In this article I investigate the performance of Italian parties in the 2018 political elections. In particular I would like to focus on the left wing party (democratic party) that during the 2018 political elections seems to have undergone a severe decline.
The data I will be using was downloaded from the data section of the website of the Italian Interior Ministry.
I then translated into English the variables’ names and the so modified daaset is now available on my github repo emanuelaf/emanuelaf.github.io
.
First of all we need to load the packages we’ll be using throughout the analysis:
require(tidyverse)
require(devtools)
require(readxl)
require(ggrepel)
Then we can download the data. We need to import two files:
The first file contains the actual information on the number of votes to each party, while the second file contains additional info that may help us better understand the “geography” of the votes.
Files can be downloaded straight from github and parsed to R
as follows:
urlfile <- "https://raw.githubusercontent.com/emanuelaf/emanuelaf.github.io/master/camera_2018_italy.csv"
elections <- read_csv(urlfile)
urlfile2 <- "https://raw.githubusercontent.com/emanuelaf/emanuelaf.github.io/master/macro-area"
macroarea <- read_csv(urlfile2)
The longest part in the data workflow is to get the data the way we want it.
As R
is case sensitive, the first thing I usually do is to set the whole dataset to lower cases. Let us do this into two steps, first making all the variables lower case and then transforming the variales’ names themselves to lower cases:
elections <- elections %>%
mutate_all(funs(tolower(.)))
colnames(elections) <- tolower(colnames(elections))
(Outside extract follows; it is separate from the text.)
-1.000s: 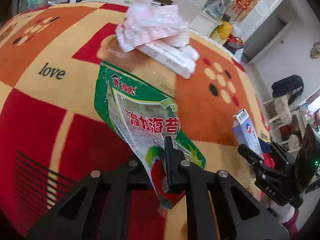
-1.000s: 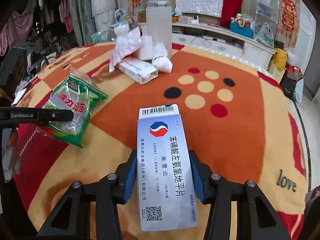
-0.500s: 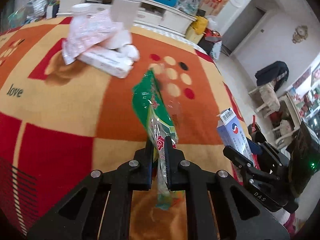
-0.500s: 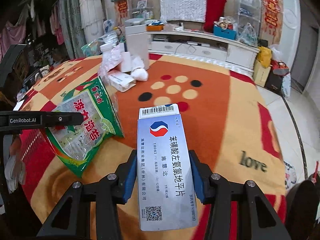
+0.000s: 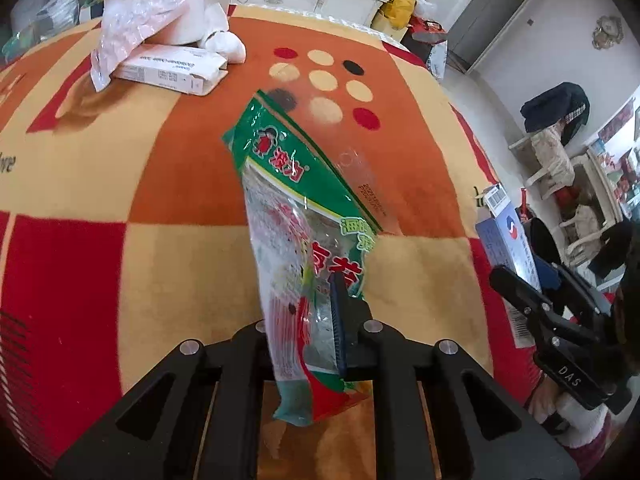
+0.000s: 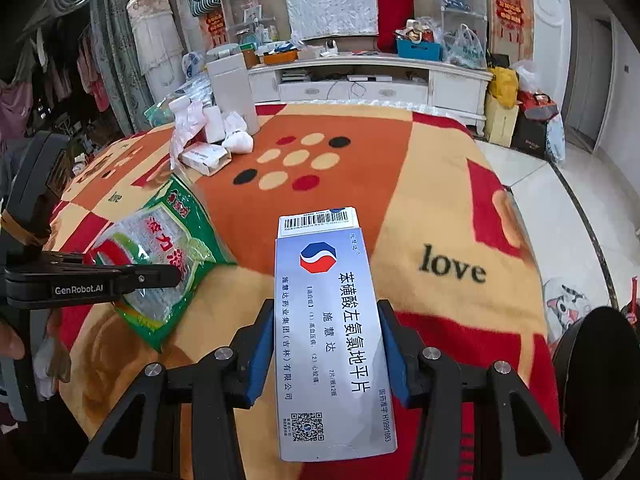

The dataset (with its first few columns) looks like this:
electoral_district | plurinominal | uninominal | province | municipality | name | surname | party | electors |
---|---|---|---|---|---|---|---|---|
piemonte 1 | piemonte 1 - 01 | 06 collegno | torino | alpignano | celeste | d’arrando | movimento 5 stelle | 13746 |
piemonte 1 | piemonte 1 - 01 | 06 collegno | torino | alpignano | sara | zambaia | lega | 13746 |
piemonte 1 | piemonte 1 - 01 | 06 collegno | torino | alpignano | sara | zambaia | forza italia | 13746 |
piemonte 1 | piemonte 1 - 01 | 06 collegno | torino | alpignano | sara | zambaia | fratelli d’italia con giorgia meloni | 13746 |
piemonte 1 | piemonte 1 - 01 | 06 collegno | torino | alpignano | sara | zambaia | noi con l’italia - udc | 13746 |
piemonte 1 | piemonte 1 - 01 | 06 collegno | torino | alpignano | umberto | d’ottavio | partito democratico | 13746 |
with 20 variables collected on the 133068 Italian electoral districts.
We need some more data manipulation in order to have data which is easier to treat. In fact instead of looking at electoral district level data, we may want to aggragate data at region level and calculate the percentage of votes received by each party.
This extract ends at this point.